Parvovirus can be a deadly disease in dogs and puppies. Thankfully it can be prevented with appropriate vaccinations.

You may have seen the recent media releases about the new strain of parvovirus which has been detected within Australia. This new strain is called canine parvovirus 2c (CPV-2c), and while new to Australia, has been present overseas since the year 2000. There is no evidence to suggest that the strain here is any different to the CPV-2c strain detected overseas. This means we can use information gathered about this strain overseas here in Australia. The good news is that the vaccination we use here at Family Pet Vet has shown to provide good protection against canine parvovirus 2c, as well as the strains already present here in Australia.

The study that revealed this new strain of parvovirus in Australia was completed on cases that occurred in 2015, and since that time there have been no reports of a mass outbreak of canine parvovirus.

It is vital that all dogs are protected against parvovirus, even dogs that do not leave the house or yard, as parvovirus can be transmitted on shoes and other objects. The best way to ensure your dog is protected is to ensure they are appropriately vaccinated, and vaccinations are kept up to date. Symptoms include lethargy, depression, anorexia, vomiting and diarrhoea, often containing blood. Treatment requires intensive hospital care, and some dogs do not survive. If you notice these symptoms in your dog please contact the clinic immediately on 8323 8522 ( Mclaren Vale) or 83703500 ( Coromandel Valley)

Protect Your Rabbit

Friday, February 24th, 2017

Rabbit in South AustraliaAs reported on the News a few days ago.In March 2017 the Australian Government will be releasing a new strain of the rabbit Calicivirus.
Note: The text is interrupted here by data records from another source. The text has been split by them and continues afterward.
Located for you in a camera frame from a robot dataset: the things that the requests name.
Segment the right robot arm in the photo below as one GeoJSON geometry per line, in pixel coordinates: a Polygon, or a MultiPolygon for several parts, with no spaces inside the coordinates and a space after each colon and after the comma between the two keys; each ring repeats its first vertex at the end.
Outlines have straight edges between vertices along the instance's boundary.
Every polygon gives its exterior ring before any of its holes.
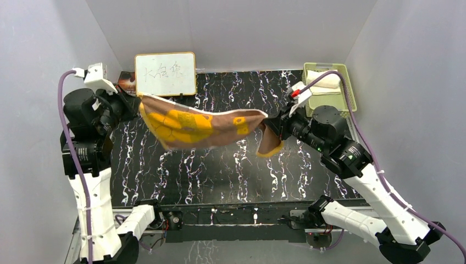
{"type": "Polygon", "coordinates": [[[398,204],[396,192],[387,191],[371,154],[347,136],[347,122],[332,106],[318,107],[311,118],[285,107],[264,124],[279,140],[290,136],[317,150],[322,164],[364,197],[378,214],[373,218],[342,206],[328,196],[315,200],[296,221],[317,228],[327,224],[343,228],[375,245],[391,263],[420,263],[430,245],[442,234],[440,224],[428,224],[398,204]]]}

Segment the yellow brown towel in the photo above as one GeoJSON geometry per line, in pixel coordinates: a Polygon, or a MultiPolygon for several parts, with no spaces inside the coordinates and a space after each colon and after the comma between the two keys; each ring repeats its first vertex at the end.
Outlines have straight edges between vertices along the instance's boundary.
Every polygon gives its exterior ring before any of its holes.
{"type": "Polygon", "coordinates": [[[271,157],[283,142],[265,125],[268,115],[258,109],[206,112],[162,97],[140,93],[139,112],[166,150],[212,149],[233,144],[256,129],[262,137],[257,156],[271,157]]]}

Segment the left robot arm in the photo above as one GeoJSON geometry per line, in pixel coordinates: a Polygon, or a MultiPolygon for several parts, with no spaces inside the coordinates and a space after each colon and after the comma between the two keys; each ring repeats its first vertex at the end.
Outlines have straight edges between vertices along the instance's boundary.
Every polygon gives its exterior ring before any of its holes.
{"type": "Polygon", "coordinates": [[[120,123],[137,117],[139,104],[121,89],[81,88],[59,97],[62,159],[81,230],[78,263],[136,263],[143,232],[164,222],[154,199],[136,202],[120,226],[114,223],[110,136],[120,123]]]}

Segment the white towel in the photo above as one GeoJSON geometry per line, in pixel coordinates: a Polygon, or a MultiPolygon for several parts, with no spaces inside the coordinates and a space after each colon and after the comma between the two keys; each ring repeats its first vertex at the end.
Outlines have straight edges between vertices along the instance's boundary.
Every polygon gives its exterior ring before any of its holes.
{"type": "MultiPolygon", "coordinates": [[[[306,84],[310,84],[328,71],[307,70],[306,84]]],[[[314,95],[338,95],[341,93],[340,82],[340,77],[337,74],[329,74],[311,86],[310,90],[314,95]]]]}
The first strain of Calicivirus (named ‘Czech’) was released in Australia in 1996 to help control environmental destruction caused by increasing wild rabbit numbers. A vaccine was created to protect domestic rabbits against this strain.

In recent years the Czech strain has become less virulent (effective) due to developing immunity, therefore a new strain (named ‘K5’) will shortly be released around Australia.

A pilot study has been performed and indicates that the current Calicivirus vaccine may provide some protection against the K5 strain, however it is unknown if it will provide adequate protection and is not currently registered to protect against this new strain.

We have been informed by the vaccine company of the following updated vaccination recommendations (Note: These are not proven to work, but will maximise the amount of protection)

We are to consider giving their initial vaccination as young as 4 weeks of age, repeated again at 8 weeks of age and again at 12 weeks of age. This is followed by 6 monthly boosters for life.

Rabbits 12 weeks and older that have not received a vaccination or are overdue for a vaccination are to have 2 vaccines 1 month apart. This is followed by 6 monthly boosters for life.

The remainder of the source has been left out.